In the pumpernickel example, the long slow bake awards a frenzy to the amylase enzyme, which is abundant in rye, as the loaf slowly moves through amylase's preferred temperatures of between 140 -160F until it dies at around 176F.

For the sake of variety, this yogurt recipe is a flipped example of baking milk for it to go through its Maillard reaction, and then those flavors are used in the finished fermented product. This situation is the same as the case with roasting malt to ferment into beer.

Another very popular member of the Maillard family that excludes fermentation altogether but often gets lumped in is black garlic. The garlic is wrapped or packed in something to retain its moisture and then held at 135- 170 degrees F for 30-60 days. The long slow heat gives it its distinct black color and deep flavor, while concentrating the sugars. It's sort of surprising to discover, but it seems possible that black garlic has not been around for very many years despite resonating the aura of an ancient practice. There are a handful of claims, some saying they've been doing it for hundreds of years, while others saying maybe 20 or 30 years. Who knows what's true, but I suppose when you think about it it would be dang hard to maintain such a high heat for so long without electricity. How would someone do that? Well, I’ll tell you how- a compost heap! Well maintained compost can register an internal temperature of upwards of 160 degrees. We gotta try this sometime, let me know if you ever do.

Given the Maillard Reaction's close relationship with many fermented foods it seemed appropriate to touch on as we make our long winding crawl out of winter and continue to celebrate the coziness of the long, slow bake. All of these recipes are super fun, especially the ryazhenka. I hope you can give them a try.

Happy Fermenting!
C

"Landrace Gardening" Book Review 

Last July creative seedsaver Joseph Lofthouse published a really fascinating guide to landrace garden seed saving. In it Joseph argues that the future of food depends on resilient genes gained through the continuously shifting diversity of cross-pollinating our food crops. He rails against concepts of heirloom as long-term restrictive in-breeding that diminishes a plant’s genetic potential overtime and asks us to let go of varietal purity and embrace the interaction of continuous selection to be always moving with nature and never attempting to stagnate its flow.

The book provides ample personal accounts of how he forgoes soil amendments over seed selection to encourage plants that thrive best right there where he plants them just as conditions are, he even describes seed selecting for animal resistance which recognizes the relationship of saving the seeds the raccoons didn’t eat as ones that have certain genetics skewed away from their preferences.

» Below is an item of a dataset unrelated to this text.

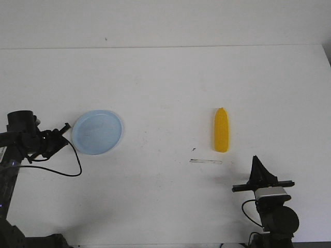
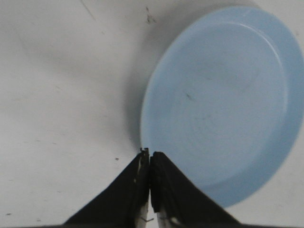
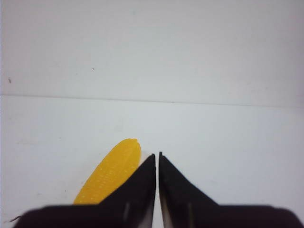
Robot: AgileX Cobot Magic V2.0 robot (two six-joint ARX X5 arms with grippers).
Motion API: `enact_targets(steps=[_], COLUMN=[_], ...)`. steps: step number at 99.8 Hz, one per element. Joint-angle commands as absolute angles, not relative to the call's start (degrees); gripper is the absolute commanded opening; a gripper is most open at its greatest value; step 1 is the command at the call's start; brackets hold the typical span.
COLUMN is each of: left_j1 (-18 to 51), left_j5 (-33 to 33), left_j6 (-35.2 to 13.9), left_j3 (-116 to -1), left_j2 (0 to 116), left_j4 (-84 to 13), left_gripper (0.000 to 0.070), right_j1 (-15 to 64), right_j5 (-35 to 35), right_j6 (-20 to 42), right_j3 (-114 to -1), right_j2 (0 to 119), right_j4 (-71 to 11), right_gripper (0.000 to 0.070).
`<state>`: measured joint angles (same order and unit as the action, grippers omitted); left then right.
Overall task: Place corn on plate with both arms
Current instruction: 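Reach the left gripper to the edge of the light blue plate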
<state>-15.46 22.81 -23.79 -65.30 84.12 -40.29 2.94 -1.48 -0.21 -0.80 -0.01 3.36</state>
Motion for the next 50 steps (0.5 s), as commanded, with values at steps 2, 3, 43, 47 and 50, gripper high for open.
enact_targets(steps=[2,3,43,47,50], left_j1=[-16.19,-16.27,-17.04,-17.02,-17.02], left_j5=[27.81,27.79,25.28,25.04,25.02], left_j6=[-24.27,-24.25,-20.49,-20.03,-19.84], left_j3=[-66.26,-66.26,-66.26,-66.26,-66.24], left_j2=[86.04,86.24,91.26,91.66,91.90], left_j4=[-40.27,-40.27,-40.05,-39.86,-39.66], left_gripper=[0.0002,0.0002,0.0258,0.0258,0.0258], right_j1=[3.03,3.03,3.03,3.03,3.03], right_j5=[-1.48,-1.48,-1.48,-1.48,-1.48], right_j6=[-0.47,-0.47,-0.47,-0.47,-0.47], right_j3=[-0.73,-0.73,-0.73,-0.73,-0.73], right_j2=[0.08,0.05,0.08,0.05,0.08], right_j4=[4.08,4.08,4.08,4.08,4.08], right_gripper=[0.0014,0.0013,0.0013,0.0014,0.0013])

In a certain sense this booklet wafts in feelings of One Straw Revolution, in that it’s especially inspiring but some caution seems helpful before diving all in. For a market vegetable grower something like this would be a terrifying leap away from predictability, consistency, and reliability- at least for a while, and the potential for big set backs seems inevitable. But you gotta start somewhere, sometime, or you'll never start at all, and this is an inspiring and affordable guide to motivate you to feel like that time is now.

If you've ever thought at all about seed saving- especially if you have and felt that what you discovered was too daunting, give this a read. There's even a black/ white print that's dirt cheap.